卢米睁眼的时候天还没亮呢。
小区门口的早点铺子早早开了门,那缕看不见的风把油条的香酥味道捎带进她的窗,钻进她鼻子里。大爷大妈们在遛早,能隐约听见他们问好的声音。
她前一天晚上去蹦迪喝了点酒,第二天反倒醒的早。肚子里咕噜噜叫,饿坏了。
她躺在床上,眼睛动了动,由睡转醒,在起床去吃早饭还是继续睡觉之间挣扎良久,最终还是油条赢了。那油条酥脆,咬一口还有声,再就那么一口小咸菜,真称得上人间美味。
心里骂了自己一句馋鬼,起床刷牙洗脸,再过两分钟一阵风似的出门去了,脚上趿拉一双塑料拖鞋,一双白净净的脚,涂着南瓜红碎钻趾甲油,在晨曦路灯下还能显出点晶亮来。
早点铺子在天光初亮中冒着热腾腾的气,门口也摆了几张小桌椅,零散坐着三两个早起的老人,见到卢米就招呼:“小卢米儿,今儿起的挺早啊。
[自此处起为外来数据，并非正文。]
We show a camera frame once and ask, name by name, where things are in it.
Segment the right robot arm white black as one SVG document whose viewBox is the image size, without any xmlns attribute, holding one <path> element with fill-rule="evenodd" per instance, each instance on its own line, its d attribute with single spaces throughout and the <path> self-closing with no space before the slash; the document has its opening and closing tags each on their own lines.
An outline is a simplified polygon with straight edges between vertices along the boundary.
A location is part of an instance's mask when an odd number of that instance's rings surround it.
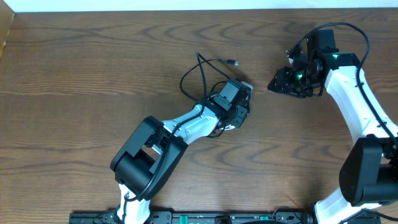
<svg viewBox="0 0 398 224">
<path fill-rule="evenodd" d="M 397 201 L 397 125 L 384 112 L 364 77 L 363 61 L 340 52 L 331 29 L 313 30 L 287 52 L 291 66 L 267 88 L 296 98 L 327 92 L 348 126 L 353 148 L 339 173 L 339 187 L 316 202 L 303 223 L 348 223 L 360 215 L 382 218 L 378 207 Z"/>
</svg>

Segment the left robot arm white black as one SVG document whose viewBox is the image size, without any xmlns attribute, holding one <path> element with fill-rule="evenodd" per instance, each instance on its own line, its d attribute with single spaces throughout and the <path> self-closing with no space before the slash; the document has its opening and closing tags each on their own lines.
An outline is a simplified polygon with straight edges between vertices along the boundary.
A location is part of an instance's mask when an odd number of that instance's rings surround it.
<svg viewBox="0 0 398 224">
<path fill-rule="evenodd" d="M 144 223 L 150 200 L 168 181 L 189 144 L 215 131 L 240 128 L 249 114 L 252 86 L 228 80 L 221 91 L 197 101 L 191 111 L 170 120 L 146 117 L 111 161 L 121 191 L 117 223 Z"/>
</svg>
”
“张奶奶早啊!我这睡着觉呢,油条味儿钻我鼻子里了。这谁受得了啊!”
都是从前胡同里住的老邻居,二三十年前城市改造,有一些人家被分到这个小区。卢米家里后来又赶上一次拆迁,父母把这处房子给她住,他们另寻了更宽敞的一处逍遥自在。
她坐在张奶奶对面,顺手将波浪长发挽起,一脚搭在木凳上,冲小老板喊:“两根油条一碗豆腐脑儿,再来一盘小咸菜!豆腐脑里多淋点蒜汁儿。”
“不上班啊淋蒜汁儿?”张奶奶逗她。
“我又不跟人亲嘴儿!”
卢米讲完周围人都笑了,老板将油条递给她:“吃完还能睡会儿?”
“不能。今儿可不能迟到,新老板没准儿就站公司门口逮人呢!”
“你还怕老板逮人?”一旁的二爷爷不信,插了句嘴。卢米对工作不见多上心,今天却说怕老板逮人。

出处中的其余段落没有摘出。